(Saved data entries)
━━━━━━━━
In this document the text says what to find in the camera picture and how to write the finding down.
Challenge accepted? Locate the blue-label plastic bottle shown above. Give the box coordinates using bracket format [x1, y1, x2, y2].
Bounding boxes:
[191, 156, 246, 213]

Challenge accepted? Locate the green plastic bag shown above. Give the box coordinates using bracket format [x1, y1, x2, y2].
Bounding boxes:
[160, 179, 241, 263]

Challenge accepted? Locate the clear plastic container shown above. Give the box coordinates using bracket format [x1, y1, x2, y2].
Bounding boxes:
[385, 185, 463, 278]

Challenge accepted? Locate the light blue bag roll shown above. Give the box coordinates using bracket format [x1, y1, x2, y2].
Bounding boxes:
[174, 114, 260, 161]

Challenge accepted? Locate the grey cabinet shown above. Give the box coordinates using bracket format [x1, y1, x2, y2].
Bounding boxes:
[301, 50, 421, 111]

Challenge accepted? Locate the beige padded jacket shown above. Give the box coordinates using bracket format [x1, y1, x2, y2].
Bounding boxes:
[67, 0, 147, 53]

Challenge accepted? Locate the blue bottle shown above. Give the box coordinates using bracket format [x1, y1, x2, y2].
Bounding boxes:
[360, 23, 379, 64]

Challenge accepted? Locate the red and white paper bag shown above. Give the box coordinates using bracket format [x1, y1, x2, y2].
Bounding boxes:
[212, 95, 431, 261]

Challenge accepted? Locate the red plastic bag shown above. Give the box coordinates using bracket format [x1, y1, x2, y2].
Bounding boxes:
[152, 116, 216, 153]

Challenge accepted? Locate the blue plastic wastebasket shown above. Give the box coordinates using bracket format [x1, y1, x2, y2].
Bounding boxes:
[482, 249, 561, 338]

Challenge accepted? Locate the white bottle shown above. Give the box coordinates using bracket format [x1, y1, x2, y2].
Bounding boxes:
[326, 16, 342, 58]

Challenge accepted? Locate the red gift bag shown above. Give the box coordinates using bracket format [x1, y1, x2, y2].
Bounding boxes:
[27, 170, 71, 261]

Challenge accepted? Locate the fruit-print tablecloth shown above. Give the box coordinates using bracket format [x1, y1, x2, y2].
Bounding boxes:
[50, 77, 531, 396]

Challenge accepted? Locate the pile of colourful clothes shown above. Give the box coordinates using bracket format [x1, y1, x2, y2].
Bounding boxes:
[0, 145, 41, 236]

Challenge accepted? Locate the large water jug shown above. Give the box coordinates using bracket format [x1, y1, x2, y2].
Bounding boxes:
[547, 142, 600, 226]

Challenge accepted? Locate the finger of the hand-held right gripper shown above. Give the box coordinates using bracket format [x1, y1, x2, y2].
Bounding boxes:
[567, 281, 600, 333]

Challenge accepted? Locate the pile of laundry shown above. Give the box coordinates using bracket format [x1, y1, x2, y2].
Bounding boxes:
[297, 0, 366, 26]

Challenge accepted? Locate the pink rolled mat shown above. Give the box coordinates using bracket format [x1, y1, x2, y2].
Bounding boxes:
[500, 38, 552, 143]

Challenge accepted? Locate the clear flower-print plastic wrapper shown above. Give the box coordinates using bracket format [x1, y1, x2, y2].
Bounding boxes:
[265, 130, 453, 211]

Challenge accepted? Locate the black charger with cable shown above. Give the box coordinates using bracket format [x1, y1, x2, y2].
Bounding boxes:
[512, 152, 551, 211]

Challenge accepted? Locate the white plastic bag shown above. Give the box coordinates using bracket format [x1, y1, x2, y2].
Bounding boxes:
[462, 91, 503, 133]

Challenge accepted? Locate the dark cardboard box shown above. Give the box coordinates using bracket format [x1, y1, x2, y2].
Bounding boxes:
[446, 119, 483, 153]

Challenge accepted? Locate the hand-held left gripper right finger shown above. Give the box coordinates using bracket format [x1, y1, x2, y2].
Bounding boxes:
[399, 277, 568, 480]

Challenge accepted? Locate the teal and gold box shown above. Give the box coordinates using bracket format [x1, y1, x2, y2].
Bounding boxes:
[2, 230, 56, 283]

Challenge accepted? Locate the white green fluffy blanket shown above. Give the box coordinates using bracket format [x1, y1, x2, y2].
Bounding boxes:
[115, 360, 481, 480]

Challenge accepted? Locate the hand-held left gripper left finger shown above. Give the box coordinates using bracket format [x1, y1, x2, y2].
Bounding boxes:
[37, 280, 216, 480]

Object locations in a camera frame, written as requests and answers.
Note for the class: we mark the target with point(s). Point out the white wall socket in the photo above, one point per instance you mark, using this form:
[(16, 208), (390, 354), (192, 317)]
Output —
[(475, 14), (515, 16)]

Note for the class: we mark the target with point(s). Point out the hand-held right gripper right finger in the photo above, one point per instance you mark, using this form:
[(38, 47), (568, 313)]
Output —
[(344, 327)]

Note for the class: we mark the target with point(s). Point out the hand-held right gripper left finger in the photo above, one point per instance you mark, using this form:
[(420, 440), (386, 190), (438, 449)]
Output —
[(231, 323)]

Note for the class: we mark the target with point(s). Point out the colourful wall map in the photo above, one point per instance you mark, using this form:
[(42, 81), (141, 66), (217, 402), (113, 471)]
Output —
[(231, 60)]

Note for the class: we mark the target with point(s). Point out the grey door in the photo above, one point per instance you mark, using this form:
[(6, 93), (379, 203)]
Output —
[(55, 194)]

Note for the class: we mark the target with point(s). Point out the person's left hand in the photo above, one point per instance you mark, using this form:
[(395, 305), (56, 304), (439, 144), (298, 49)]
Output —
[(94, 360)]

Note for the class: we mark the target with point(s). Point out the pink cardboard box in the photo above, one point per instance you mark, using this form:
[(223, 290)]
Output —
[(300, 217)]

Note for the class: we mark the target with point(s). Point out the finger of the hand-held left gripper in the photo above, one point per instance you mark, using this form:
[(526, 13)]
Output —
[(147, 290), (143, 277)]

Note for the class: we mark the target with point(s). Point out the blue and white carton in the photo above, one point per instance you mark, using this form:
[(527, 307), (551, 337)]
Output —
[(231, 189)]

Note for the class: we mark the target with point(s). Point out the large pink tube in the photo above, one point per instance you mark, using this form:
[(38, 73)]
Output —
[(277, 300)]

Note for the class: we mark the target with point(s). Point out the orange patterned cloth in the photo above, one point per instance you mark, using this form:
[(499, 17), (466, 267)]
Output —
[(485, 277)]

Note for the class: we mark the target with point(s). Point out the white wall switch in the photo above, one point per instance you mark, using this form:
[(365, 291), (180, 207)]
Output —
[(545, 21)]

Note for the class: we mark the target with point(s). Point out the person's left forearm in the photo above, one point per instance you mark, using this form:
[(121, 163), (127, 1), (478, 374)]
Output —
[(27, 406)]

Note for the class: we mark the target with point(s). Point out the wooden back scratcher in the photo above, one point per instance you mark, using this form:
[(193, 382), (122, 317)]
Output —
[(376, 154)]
━━━━━━━━
Output all of the records above unchanged.

Finished exercise:
In this document the text says what to find in the camera picture and how to write the finding down.
Challenge accepted? Locate the blue-label plastic bottle shown above. Give the box coordinates using bracket format [x1, y1, x2, y2].
Bounding boxes:
[191, 156, 246, 213]

Challenge accepted? Locate the green plastic bag shown above. Give the box coordinates using bracket format [x1, y1, x2, y2].
Bounding boxes:
[160, 179, 241, 263]

Challenge accepted? Locate the clear plastic container shown above. Give the box coordinates using bracket format [x1, y1, x2, y2].
Bounding boxes:
[385, 185, 463, 278]

Challenge accepted? Locate the light blue bag roll shown above. Give the box coordinates using bracket format [x1, y1, x2, y2].
Bounding boxes:
[174, 114, 260, 161]

Challenge accepted? Locate the grey cabinet shown above. Give the box coordinates using bracket format [x1, y1, x2, y2].
Bounding boxes:
[301, 50, 421, 111]

Challenge accepted? Locate the beige padded jacket shown above. Give the box coordinates using bracket format [x1, y1, x2, y2].
Bounding boxes:
[67, 0, 147, 53]

Challenge accepted? Locate the blue bottle shown above. Give the box coordinates using bracket format [x1, y1, x2, y2].
Bounding boxes:
[360, 23, 379, 64]

Challenge accepted? Locate the red and white paper bag shown above. Give the box coordinates using bracket format [x1, y1, x2, y2].
Bounding boxes:
[212, 95, 431, 261]

Challenge accepted? Locate the red plastic bag shown above. Give the box coordinates using bracket format [x1, y1, x2, y2].
Bounding boxes:
[152, 116, 216, 153]

Challenge accepted? Locate the blue plastic wastebasket shown above. Give the box coordinates using bracket format [x1, y1, x2, y2].
Bounding boxes:
[482, 249, 561, 338]

Challenge accepted? Locate the white bottle shown above. Give the box coordinates using bracket format [x1, y1, x2, y2].
Bounding boxes:
[326, 16, 342, 58]

Challenge accepted? Locate the red gift bag shown above. Give the box coordinates using bracket format [x1, y1, x2, y2].
Bounding boxes:
[27, 170, 71, 261]

Challenge accepted? Locate the fruit-print tablecloth shown above. Give the box coordinates using bracket format [x1, y1, x2, y2].
Bounding boxes:
[50, 77, 531, 396]

Challenge accepted? Locate the pile of colourful clothes shown above. Give the box coordinates using bracket format [x1, y1, x2, y2].
Bounding boxes:
[0, 145, 41, 236]

Challenge accepted? Locate the large water jug shown above. Give the box coordinates using bracket format [x1, y1, x2, y2].
Bounding boxes:
[547, 142, 600, 226]

Challenge accepted? Locate the finger of the hand-held right gripper shown above. Give the box coordinates using bracket format [x1, y1, x2, y2].
Bounding boxes:
[567, 281, 600, 333]

Challenge accepted? Locate the pile of laundry shown above. Give the box coordinates using bracket format [x1, y1, x2, y2].
Bounding boxes:
[297, 0, 366, 26]

Challenge accepted? Locate the pink rolled mat shown above. Give the box coordinates using bracket format [x1, y1, x2, y2].
Bounding boxes:
[500, 38, 552, 143]

Challenge accepted? Locate the clear flower-print plastic wrapper shown above. Give the box coordinates using bracket format [x1, y1, x2, y2].
Bounding boxes:
[265, 130, 453, 211]

Challenge accepted? Locate the black charger with cable shown above. Give the box coordinates using bracket format [x1, y1, x2, y2].
Bounding boxes:
[512, 152, 551, 211]

Challenge accepted? Locate the white plastic bag shown above. Give the box coordinates using bracket format [x1, y1, x2, y2].
Bounding boxes:
[462, 91, 503, 133]

Challenge accepted? Locate the dark cardboard box shown above. Give the box coordinates using bracket format [x1, y1, x2, y2].
Bounding boxes:
[446, 119, 483, 153]

Challenge accepted? Locate the hand-held left gripper right finger shown above. Give the box coordinates using bracket format [x1, y1, x2, y2].
Bounding boxes:
[399, 277, 568, 480]

Challenge accepted? Locate the teal and gold box shown above. Give the box coordinates using bracket format [x1, y1, x2, y2].
Bounding boxes:
[2, 230, 56, 283]

Challenge accepted? Locate the white green fluffy blanket shown above. Give the box coordinates using bracket format [x1, y1, x2, y2].
Bounding boxes:
[115, 360, 481, 480]

Challenge accepted? Locate the hand-held left gripper left finger shown above. Give the box coordinates using bracket format [x1, y1, x2, y2].
Bounding boxes:
[37, 280, 216, 480]

Object locations in a camera frame, written as requests and answers.
Note for the class: we mark the target with point(s). Point out the white wall socket in the photo above, one point per instance you mark, using this form:
[(16, 208), (390, 354), (192, 317)]
Output —
[(475, 14), (515, 16)]

Note for the class: we mark the target with point(s). Point out the hand-held right gripper right finger in the photo above, one point per instance you mark, using this form:
[(38, 47), (568, 313)]
Output —
[(344, 327)]

Note for the class: we mark the target with point(s). Point out the hand-held right gripper left finger in the photo above, one point per instance you mark, using this form:
[(420, 440), (386, 190), (438, 449)]
Output —
[(231, 323)]

Note for the class: we mark the target with point(s). Point out the colourful wall map in the photo above, one point per instance you mark, using this form:
[(42, 81), (141, 66), (217, 402), (113, 471)]
Output —
[(231, 60)]

Note for the class: we mark the target with point(s). Point out the grey door in the photo above, one point per instance you mark, using this form:
[(6, 93), (379, 203)]
Output —
[(55, 194)]

Note for the class: we mark the target with point(s). Point out the person's left hand in the photo above, one point per instance you mark, using this form:
[(395, 305), (56, 304), (439, 144), (298, 49)]
Output —
[(94, 360)]

Note for the class: we mark the target with point(s). Point out the pink cardboard box in the photo above, one point per instance you mark, using this form:
[(223, 290)]
Output —
[(300, 217)]

Note for the class: we mark the target with point(s). Point out the finger of the hand-held left gripper in the photo above, one point per instance you mark, using this form:
[(526, 13)]
Output —
[(147, 290), (143, 277)]

Note for the class: we mark the target with point(s). Point out the blue and white carton in the photo above, one point per instance you mark, using this form:
[(527, 307), (551, 337)]
Output —
[(231, 189)]

Note for the class: we mark the target with point(s). Point out the large pink tube in the photo above, one point per instance you mark, using this form:
[(38, 73)]
Output —
[(277, 300)]

Note for the class: we mark the target with point(s). Point out the orange patterned cloth in the photo above, one point per instance you mark, using this form:
[(499, 17), (466, 267)]
Output —
[(485, 277)]

Note for the class: we mark the target with point(s). Point out the white wall switch in the photo above, one point per instance you mark, using this form:
[(365, 291), (180, 207)]
Output —
[(545, 21)]

Note for the class: we mark the target with point(s). Point out the person's left forearm in the photo above, one point per instance you mark, using this form:
[(121, 163), (127, 1), (478, 374)]
Output —
[(27, 406)]

Note for the class: we mark the target with point(s). Point out the wooden back scratcher in the photo above, one point per instance you mark, using this form:
[(193, 382), (122, 317)]
Output —
[(376, 154)]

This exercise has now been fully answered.